# REQUIRED ACTION
If a line in the records below holds the word "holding", copy it.

[Stored dataset items]
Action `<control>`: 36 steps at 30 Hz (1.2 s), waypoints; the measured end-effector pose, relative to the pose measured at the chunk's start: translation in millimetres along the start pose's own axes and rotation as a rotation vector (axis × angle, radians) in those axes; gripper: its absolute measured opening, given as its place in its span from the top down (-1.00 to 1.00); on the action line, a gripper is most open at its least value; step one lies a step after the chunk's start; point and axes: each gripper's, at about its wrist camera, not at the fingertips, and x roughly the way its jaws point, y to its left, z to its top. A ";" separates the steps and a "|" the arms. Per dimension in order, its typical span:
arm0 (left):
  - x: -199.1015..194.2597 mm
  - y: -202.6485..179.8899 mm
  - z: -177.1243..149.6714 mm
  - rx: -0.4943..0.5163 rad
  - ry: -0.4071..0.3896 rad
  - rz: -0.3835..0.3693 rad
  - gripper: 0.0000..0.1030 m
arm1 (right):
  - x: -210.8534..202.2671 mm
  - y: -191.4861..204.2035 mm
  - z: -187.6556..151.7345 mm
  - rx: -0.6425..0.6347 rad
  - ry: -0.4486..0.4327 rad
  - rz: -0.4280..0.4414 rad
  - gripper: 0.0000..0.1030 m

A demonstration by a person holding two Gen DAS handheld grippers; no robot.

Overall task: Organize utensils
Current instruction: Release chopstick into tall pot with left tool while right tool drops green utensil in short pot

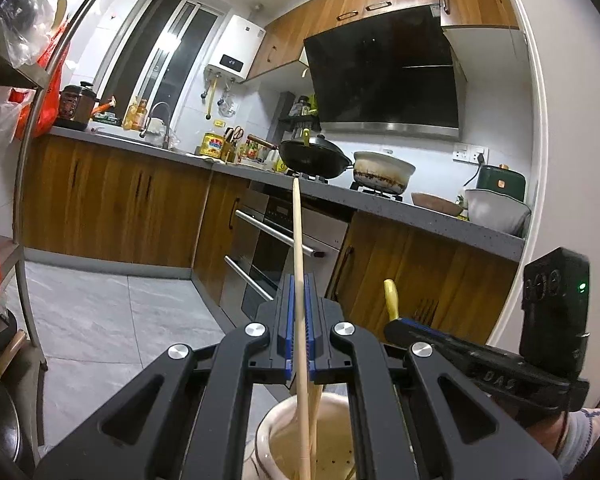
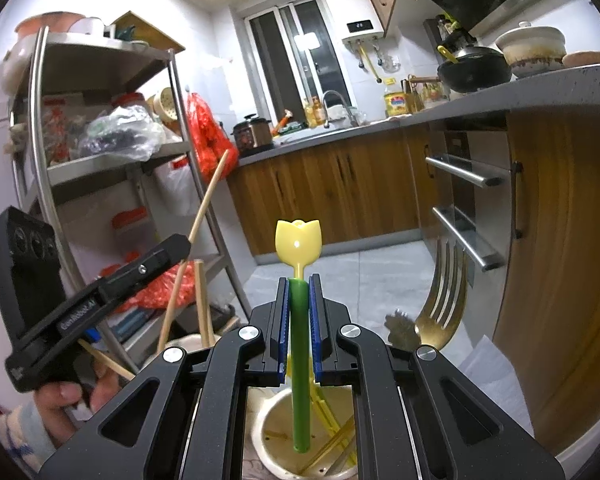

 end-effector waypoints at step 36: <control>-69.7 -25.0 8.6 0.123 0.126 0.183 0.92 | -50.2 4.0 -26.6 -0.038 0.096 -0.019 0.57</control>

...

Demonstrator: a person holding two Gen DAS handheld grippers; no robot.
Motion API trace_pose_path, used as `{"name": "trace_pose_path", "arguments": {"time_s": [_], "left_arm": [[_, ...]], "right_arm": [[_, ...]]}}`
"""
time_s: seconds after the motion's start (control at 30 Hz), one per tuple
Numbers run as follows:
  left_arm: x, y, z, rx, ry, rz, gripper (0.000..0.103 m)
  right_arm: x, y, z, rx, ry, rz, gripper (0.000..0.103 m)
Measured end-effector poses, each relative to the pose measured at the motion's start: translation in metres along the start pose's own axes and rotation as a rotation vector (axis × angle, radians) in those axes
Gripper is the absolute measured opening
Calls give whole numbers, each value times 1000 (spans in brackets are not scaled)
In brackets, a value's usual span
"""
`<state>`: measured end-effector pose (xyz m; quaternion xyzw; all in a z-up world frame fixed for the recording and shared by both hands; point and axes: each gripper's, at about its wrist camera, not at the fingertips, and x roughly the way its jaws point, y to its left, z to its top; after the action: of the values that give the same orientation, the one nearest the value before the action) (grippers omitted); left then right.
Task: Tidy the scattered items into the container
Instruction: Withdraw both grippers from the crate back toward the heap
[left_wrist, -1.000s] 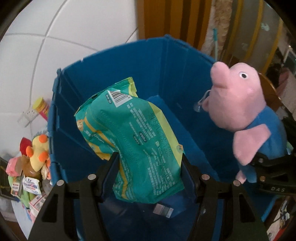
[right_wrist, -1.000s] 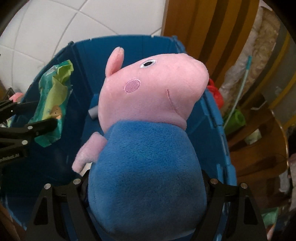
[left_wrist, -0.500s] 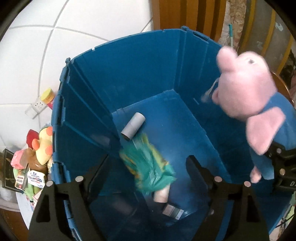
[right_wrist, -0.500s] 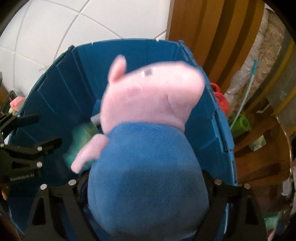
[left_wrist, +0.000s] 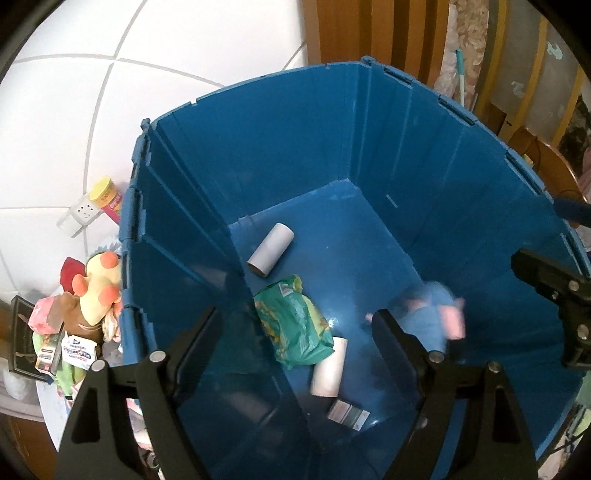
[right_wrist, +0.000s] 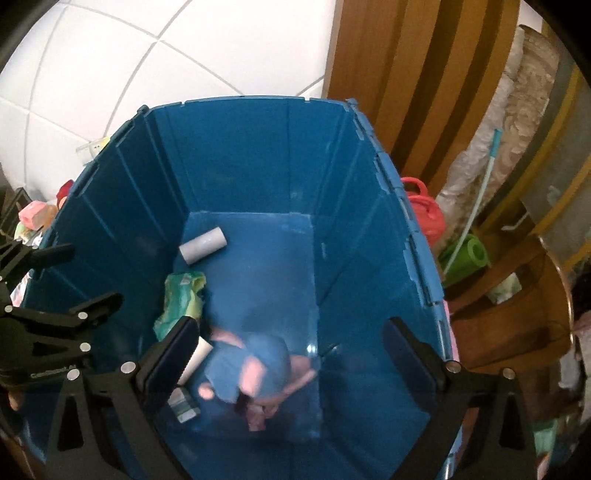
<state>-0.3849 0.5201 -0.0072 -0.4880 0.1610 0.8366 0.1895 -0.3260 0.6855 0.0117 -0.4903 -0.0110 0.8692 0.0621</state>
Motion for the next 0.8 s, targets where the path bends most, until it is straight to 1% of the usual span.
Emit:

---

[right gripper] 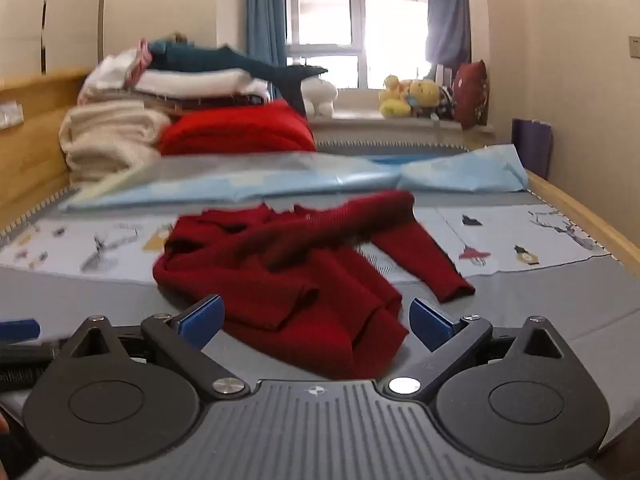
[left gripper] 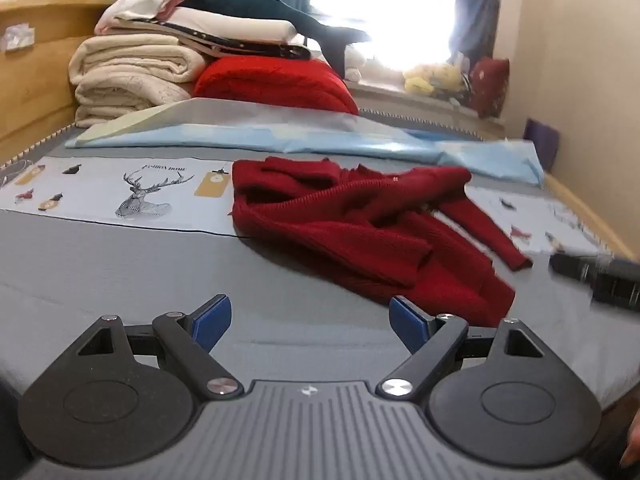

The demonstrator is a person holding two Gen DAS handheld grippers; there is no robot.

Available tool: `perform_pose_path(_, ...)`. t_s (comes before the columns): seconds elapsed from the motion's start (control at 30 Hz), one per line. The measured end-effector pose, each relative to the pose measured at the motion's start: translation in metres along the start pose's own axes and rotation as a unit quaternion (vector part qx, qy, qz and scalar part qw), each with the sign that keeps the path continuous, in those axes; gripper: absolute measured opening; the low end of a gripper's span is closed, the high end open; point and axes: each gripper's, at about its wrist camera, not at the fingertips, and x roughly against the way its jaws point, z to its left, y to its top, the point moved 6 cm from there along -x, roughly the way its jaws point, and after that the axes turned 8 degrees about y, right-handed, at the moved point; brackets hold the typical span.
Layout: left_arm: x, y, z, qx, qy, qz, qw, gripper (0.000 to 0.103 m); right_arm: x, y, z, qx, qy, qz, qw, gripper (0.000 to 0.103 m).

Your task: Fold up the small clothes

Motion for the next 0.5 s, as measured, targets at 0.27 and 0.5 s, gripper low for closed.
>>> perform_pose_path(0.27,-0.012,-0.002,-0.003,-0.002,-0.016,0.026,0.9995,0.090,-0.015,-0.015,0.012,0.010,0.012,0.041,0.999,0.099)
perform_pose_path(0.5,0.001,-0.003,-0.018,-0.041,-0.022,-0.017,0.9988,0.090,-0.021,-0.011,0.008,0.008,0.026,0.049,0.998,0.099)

# REPLY
A demonstration by a person holding two Gen DAS handheld grippers; no robot.
Demonstrator: a person holding two Gen DAS handheld grippers; no robot.
The demonstrator is a person holding two Gen DAS handheld grippers; there is no robot.

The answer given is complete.